■ **ASSIGNMENT**: Any picture must be dropped, but each line of the data should be duplicated exactly.

■ **INFORMATION SHOWN**:
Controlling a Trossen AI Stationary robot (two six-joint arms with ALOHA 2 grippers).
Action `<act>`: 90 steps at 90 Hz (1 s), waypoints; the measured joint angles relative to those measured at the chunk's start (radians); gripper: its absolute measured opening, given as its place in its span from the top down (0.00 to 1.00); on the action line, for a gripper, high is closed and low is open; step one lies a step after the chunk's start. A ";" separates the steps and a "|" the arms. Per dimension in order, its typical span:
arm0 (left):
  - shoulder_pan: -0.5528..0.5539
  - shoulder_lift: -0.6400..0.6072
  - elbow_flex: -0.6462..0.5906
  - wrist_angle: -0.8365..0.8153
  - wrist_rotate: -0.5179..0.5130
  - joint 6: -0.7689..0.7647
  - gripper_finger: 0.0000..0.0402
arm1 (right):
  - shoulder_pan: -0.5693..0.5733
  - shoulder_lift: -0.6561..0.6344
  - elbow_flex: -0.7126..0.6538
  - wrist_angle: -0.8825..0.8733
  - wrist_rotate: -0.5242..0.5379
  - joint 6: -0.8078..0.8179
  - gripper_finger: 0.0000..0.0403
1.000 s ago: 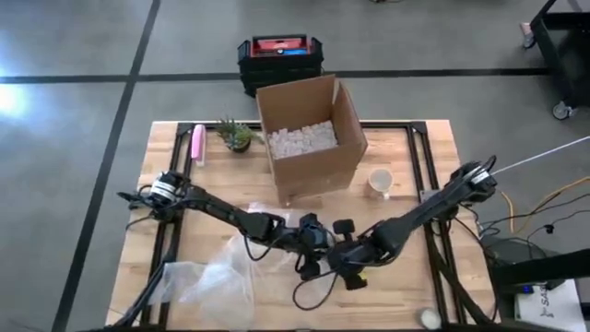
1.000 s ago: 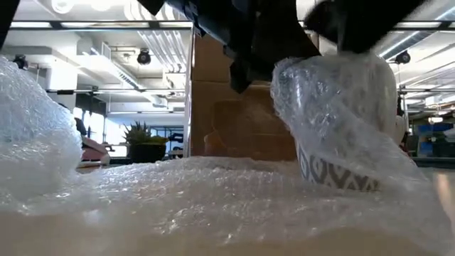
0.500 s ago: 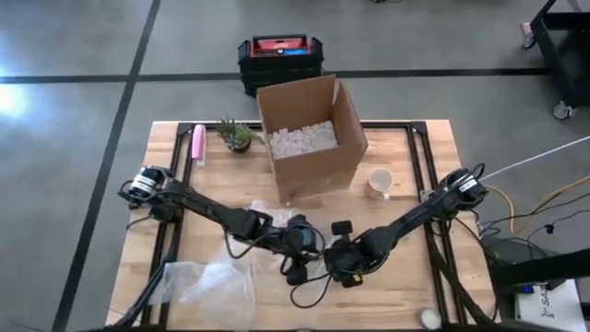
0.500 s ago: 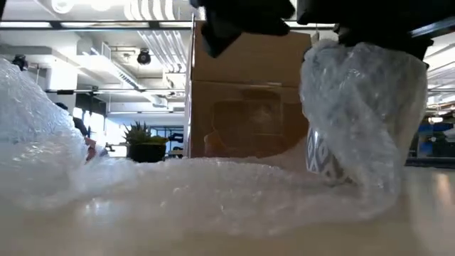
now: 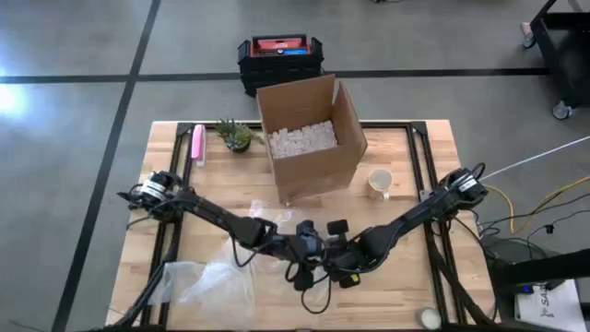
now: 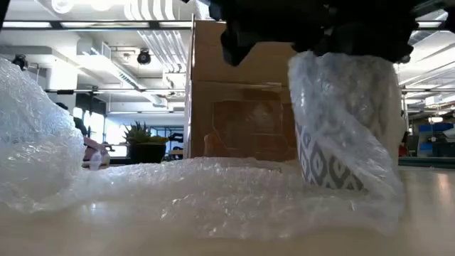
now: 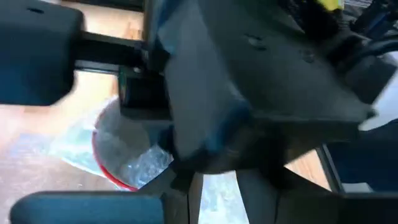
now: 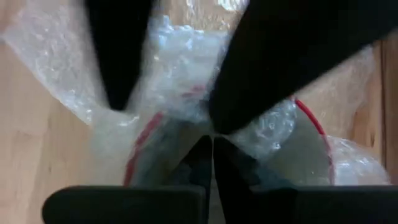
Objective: Wrap mug
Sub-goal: Wrap the gray mug with bubble wrap
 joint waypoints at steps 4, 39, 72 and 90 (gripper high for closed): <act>0.006 0.005 0.000 0.003 0.000 0.010 0.81 | 0.000 0.000 0.003 0.000 -0.001 -0.005 0.99; 0.030 0.086 0.007 0.026 -0.003 0.003 0.81 | 0.007 -0.046 0.107 -0.262 -0.021 0.019 0.99; 0.032 0.082 0.002 0.007 0.004 0.005 0.81 | -0.015 -0.274 -0.031 -0.300 0.244 0.120 0.99; 0.031 0.082 0.001 0.011 0.005 0.005 0.81 | -0.061 -0.308 -0.267 0.003 0.151 0.124 0.99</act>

■ **RESULT OF THE EXERCISE**:
Controlling a Trossen AI Stationary robot (two six-joint arms with ALOHA 2 grippers).
Action `<act>`: 90 steps at 90 Hz (1 s), waypoints; the measured joint angles relative to those measured at the chunk's start (radians); gripper: its absolute measured opening, given as its place in its span from the top down (0.00 to 1.00); on the action line, for a gripper, high is closed and low is open; step one lies a step after the chunk's start. A ";" separates the steps and a "|" the arms. Per dimension in order, its typical span:
arm0 (left):
  - shoulder_pan: -0.5528..0.5539
  - shoulder_lift: -0.6400..0.6072
  - elbow_flex: -0.6462..0.5906
  - wrist_angle: -0.8365..0.8153
  - wrist_rotate: -0.5179..0.5130
  - joint 6: -0.7689..0.7647
  - gripper_finger: 0.0000..0.0402
arm1 (right):
  - shoulder_pan: -0.5693..0.5733
  - shoulder_lift: -0.6561..0.6344
  - elbow_flex: -0.7126..0.6538
  - wrist_angle: -0.8825..0.8733
  - wrist_rotate: -0.5242..0.5379
  - joint 6: -0.8078..0.8179
  - gripper_finger: 0.0000..0.0403
1.000 s ago: 
1.000 s ago: 
0.500 s ago: 
0.500 s ago: 
now: 
now: 
now: 
now: 
Objective: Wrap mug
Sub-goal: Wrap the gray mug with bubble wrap
 joint waypoints at steps 4, 39, 72 and 90 (gripper high for closed): <act>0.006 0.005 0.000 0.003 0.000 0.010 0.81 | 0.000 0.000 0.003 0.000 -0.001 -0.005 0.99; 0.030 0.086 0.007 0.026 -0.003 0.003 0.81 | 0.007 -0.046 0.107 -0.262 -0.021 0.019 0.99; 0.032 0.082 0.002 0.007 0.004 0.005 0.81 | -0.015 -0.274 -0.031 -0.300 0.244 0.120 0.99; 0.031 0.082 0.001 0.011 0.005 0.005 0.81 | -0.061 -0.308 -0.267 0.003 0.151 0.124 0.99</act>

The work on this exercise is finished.